Provided entries
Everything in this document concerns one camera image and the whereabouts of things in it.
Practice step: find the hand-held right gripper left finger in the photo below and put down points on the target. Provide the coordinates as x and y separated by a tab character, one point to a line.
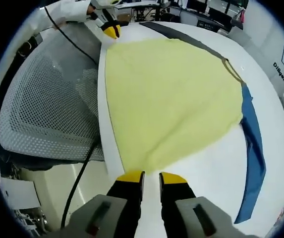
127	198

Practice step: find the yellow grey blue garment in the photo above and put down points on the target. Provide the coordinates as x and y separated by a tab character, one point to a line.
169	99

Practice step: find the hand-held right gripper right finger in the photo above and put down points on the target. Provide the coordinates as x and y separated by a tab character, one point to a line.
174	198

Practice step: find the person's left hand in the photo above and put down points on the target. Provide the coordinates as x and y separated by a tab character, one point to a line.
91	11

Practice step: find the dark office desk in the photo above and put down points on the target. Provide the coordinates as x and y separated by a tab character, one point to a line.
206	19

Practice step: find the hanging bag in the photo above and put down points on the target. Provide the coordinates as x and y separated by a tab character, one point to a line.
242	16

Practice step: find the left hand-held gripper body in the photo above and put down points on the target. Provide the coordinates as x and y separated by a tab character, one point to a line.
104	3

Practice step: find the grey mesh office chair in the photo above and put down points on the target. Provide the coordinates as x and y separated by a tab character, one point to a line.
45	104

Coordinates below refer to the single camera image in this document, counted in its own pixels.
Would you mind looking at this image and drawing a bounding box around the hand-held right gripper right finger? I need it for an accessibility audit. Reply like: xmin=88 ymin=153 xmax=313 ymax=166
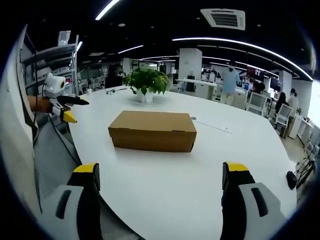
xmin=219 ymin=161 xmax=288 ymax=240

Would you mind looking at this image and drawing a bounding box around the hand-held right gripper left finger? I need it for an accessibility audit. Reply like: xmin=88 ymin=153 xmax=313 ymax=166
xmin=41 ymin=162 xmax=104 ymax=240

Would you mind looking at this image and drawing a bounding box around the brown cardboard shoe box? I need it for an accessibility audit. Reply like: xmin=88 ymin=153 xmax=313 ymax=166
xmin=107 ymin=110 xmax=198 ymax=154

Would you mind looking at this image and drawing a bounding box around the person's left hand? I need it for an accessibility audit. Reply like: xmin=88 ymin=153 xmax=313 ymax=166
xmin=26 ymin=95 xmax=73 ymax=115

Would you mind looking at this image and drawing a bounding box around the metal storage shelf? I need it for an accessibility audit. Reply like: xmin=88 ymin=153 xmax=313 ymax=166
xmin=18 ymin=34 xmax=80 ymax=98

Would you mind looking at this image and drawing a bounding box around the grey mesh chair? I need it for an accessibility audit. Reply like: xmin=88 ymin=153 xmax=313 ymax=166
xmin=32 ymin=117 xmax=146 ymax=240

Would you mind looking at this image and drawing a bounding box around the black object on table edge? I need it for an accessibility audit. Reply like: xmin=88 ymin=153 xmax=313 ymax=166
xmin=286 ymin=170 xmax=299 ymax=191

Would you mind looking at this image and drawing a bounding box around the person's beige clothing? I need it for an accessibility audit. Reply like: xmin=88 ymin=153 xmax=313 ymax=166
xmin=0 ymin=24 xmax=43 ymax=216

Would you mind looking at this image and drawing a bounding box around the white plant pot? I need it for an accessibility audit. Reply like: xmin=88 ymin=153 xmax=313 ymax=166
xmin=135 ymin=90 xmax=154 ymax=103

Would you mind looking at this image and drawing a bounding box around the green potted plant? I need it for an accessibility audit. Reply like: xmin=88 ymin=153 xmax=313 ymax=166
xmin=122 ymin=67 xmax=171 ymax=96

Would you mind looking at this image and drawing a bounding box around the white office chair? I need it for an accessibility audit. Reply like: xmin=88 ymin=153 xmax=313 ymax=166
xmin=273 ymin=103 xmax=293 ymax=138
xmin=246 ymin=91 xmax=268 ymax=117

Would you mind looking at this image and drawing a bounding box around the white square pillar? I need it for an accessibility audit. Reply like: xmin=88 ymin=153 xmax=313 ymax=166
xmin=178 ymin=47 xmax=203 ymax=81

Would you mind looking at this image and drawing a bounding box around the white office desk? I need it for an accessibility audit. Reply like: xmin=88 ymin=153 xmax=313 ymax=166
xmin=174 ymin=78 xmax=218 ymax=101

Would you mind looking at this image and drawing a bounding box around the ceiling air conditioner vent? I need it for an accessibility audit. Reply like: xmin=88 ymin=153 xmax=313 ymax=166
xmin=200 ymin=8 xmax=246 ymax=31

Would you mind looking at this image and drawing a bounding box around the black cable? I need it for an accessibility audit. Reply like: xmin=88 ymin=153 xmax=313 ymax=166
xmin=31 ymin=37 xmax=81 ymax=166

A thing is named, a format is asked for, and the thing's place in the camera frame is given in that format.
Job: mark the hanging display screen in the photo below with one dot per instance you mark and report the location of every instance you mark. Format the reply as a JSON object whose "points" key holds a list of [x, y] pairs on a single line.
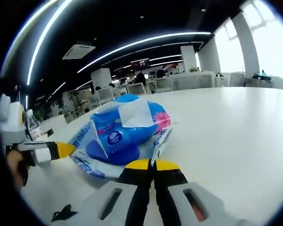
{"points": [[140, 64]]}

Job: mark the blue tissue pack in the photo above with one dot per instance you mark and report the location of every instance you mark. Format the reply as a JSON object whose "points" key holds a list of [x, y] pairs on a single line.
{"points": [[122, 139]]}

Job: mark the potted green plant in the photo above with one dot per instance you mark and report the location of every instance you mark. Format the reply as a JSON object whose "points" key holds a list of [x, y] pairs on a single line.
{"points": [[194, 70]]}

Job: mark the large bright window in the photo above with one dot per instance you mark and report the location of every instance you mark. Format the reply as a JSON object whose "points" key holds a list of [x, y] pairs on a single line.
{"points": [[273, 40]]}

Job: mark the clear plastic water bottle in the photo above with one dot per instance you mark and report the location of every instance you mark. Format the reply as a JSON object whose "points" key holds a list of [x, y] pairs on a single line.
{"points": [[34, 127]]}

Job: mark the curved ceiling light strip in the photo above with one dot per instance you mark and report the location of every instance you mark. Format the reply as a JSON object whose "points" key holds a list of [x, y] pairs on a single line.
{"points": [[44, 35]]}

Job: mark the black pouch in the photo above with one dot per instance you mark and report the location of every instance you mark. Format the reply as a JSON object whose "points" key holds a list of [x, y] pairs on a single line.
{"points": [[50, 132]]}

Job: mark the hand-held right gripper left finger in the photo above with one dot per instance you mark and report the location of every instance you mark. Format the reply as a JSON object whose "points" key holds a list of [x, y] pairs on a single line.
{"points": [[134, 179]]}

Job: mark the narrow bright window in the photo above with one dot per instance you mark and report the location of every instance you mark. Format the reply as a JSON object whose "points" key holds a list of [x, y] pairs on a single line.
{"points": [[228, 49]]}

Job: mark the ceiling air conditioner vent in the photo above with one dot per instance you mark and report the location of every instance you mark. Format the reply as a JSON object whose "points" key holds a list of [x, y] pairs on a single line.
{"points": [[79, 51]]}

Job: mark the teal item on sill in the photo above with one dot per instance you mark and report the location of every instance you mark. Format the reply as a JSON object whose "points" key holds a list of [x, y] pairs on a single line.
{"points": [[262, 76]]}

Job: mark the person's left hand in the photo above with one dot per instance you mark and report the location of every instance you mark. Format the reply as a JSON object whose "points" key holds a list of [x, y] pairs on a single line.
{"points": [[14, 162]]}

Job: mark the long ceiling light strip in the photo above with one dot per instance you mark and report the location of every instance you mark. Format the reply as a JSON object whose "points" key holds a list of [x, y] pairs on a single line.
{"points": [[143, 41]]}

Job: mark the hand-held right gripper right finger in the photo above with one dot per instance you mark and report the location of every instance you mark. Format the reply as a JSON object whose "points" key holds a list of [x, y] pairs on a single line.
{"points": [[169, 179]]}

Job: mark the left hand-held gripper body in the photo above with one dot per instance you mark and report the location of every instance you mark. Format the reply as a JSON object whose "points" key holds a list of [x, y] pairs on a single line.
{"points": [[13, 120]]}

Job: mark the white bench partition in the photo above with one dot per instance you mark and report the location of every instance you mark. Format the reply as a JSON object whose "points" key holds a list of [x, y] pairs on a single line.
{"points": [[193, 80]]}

Work instruction
Lines in the listing above that contain the word "document" must be copied; leave out the rest.

Reply to the exercise
Everything in this document concerns one camera image and the whereabouts of things in it.
Coordinates below refer to the single camera image in this document, counted in its own pixels.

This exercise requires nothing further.